US-backed Syrian rebels say they have taken full control of a key airbase held by the Islamic State group (IS) near its stronghold, Raqqa.

Its capture is seen as a significant step in the fight to drive the jihadists out of the city, which has become their self-declared capital.

Talal Sello, a spokesman for the Syrian Democratic Forces (SDF), said they had seized Tabqa airport from militants.

The Kurdish-led fighters are continuing to advance towards the city itself.

However, civilian rights groups have expressed safety concerns for citizens still living in the area.

The UK-based Syrian Observatory for Human Rights said coalition air strikes have killed at least 89 civilians over the past week.

The capture of the military airport is the first major success for the rebel alliance since the US-led coalition airlifted its fighters to place them behind IS lines last week, the BBC’s Arab affairs editor Sebastian Usher reports.

The Tabqa airbase was seized by IS militants in 2014 from the Syrian army. The jihadists then carried out one of their worst atrocities – a mass execution of captured soldiers.

Its capture by rebels was part of an offensive aimed at also taking control of the Tabqa dam – the largest in Syria – as well as Tabqa town.

Earlier, there was fears of serious flooding after IS warned that the Tabqa dam could collapse. However, the dam appears intact.

The US-led coalition denied the jihadists’ claims that it had targeted the facility with air strikes, leaving it vulnerable to failure.

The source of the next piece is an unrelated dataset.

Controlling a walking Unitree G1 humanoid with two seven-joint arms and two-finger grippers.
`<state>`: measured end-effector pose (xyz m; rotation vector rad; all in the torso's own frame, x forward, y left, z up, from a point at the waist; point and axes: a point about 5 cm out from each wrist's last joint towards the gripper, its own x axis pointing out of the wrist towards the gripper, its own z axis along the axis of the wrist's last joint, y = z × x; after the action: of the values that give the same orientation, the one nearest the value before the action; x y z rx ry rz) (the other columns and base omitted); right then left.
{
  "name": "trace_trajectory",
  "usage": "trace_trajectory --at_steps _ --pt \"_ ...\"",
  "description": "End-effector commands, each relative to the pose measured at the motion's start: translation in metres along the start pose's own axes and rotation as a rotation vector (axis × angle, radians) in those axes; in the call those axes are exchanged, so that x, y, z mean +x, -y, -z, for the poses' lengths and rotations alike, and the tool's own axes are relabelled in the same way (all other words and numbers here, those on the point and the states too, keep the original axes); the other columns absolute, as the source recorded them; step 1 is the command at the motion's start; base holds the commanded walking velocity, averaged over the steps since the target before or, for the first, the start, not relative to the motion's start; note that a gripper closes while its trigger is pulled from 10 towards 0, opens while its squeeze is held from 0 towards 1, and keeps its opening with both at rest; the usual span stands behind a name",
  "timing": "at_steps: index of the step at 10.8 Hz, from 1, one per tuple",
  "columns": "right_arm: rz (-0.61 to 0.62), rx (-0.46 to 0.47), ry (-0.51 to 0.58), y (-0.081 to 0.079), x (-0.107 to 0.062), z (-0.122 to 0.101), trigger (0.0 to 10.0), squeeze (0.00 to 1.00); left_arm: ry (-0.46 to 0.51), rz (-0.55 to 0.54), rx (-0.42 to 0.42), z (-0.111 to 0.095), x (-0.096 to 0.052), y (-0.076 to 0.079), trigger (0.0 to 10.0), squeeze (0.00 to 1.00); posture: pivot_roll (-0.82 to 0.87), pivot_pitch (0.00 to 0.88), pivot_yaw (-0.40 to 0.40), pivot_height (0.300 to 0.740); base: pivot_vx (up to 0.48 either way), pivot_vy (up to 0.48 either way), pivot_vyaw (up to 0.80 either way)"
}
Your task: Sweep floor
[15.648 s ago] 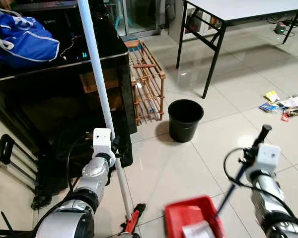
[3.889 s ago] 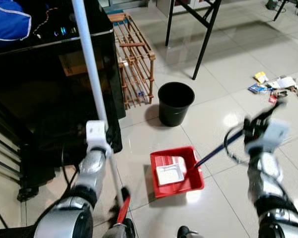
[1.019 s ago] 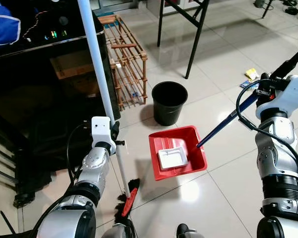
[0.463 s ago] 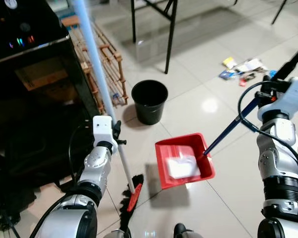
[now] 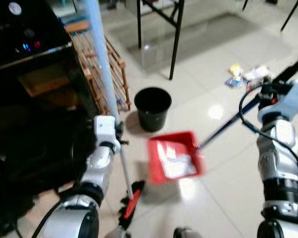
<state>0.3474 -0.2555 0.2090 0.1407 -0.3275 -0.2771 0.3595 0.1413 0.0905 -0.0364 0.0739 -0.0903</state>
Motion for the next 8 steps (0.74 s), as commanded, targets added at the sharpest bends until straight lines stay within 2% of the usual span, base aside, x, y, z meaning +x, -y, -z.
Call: trace_trajectory --at_steps 1,5,8 --pt "-0.021 0.027 0.06 -0.0082 0.0023 -0.0121 10.0 0.0 0.011 -0.033 -0.002 -0.0019 -0.0012 -0.0118 10.0 0.0 -0.04 0.199 0.04 0.74 0.296 0.0 0.0" --pt "-0.003 0.037 0.063 -0.0062 0.0024 -0.0126 10.0 0.0 0.013 -0.029 -0.001 -0.0031 -0.0005 -0.0116 10.0 0.0 -0.04 0.197 0.041 0.74 0.296 0.0 0.0" --pt "0.0 0.042 0.054 -0.0047 0.0024 -0.012 10.0 0.0 0.012 -0.025 -0.002 -0.0031 -0.0004 -0.0113 10.0 0.0 -0.04 0.197 0.042 0.74 0.292 0.0 -0.63"
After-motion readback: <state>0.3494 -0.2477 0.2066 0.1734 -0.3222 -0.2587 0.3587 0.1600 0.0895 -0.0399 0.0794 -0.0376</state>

“The dam has not been structurally damaged to our knowledge and the coalition seeks to preserve the integrity of the dam as a vital resource to the people of Syria,” a spokesperson told the BBC.

On Sunday there had been conflicting reports about damage to the dam – about 40km (25 miles) upstream of the Raqqa on the Euphrates river – with civilians reportedly fleeing to higher ground.

Although IS media channels warned the dam could burst, the militant group later reportedly sent cars around Raqqa with loudspeakers, telling people it was intact and they had no need to evacuate.

IS took full control of Raqqa in January 2014, and it has since become the capital of its self-proclaimed caliphate of land across Syria and Iraq.

Raqqa was Syria’s sixth-largest city before the conflict, with a population of about 220,000. IS has banned civilians from leaving the city without permission, watching international TV, or talking by phone to anyone considered an enemy of IS, citizens inside have said.

IS forces in Raqqa are believed to have been swelled by thousands of jihadists who have left the Iraqi city of Mosul since it was besieged by Iraqi and coalition forces.

Aside from being strategically important and providing electricity to the region, the Tabqa dam complex is believed to be used as an IS headquarters where leaders plot attacks outside Syria, according to the Pentagon.

The United Nations recently warned that damage to it could lead to massive-scale flooding.

There were similar concerns last year for a dam outside Mosul, an IS stronghold in northern Iraq.

If the Mosul dam burst, floodwaters could kill 1.47 million Iraqis living along the River Tigris, the US embassy said. However, the dam has so far remained in operation.

US warplanes are supporting the Iraqi army’s mission to retake Mosul from IS.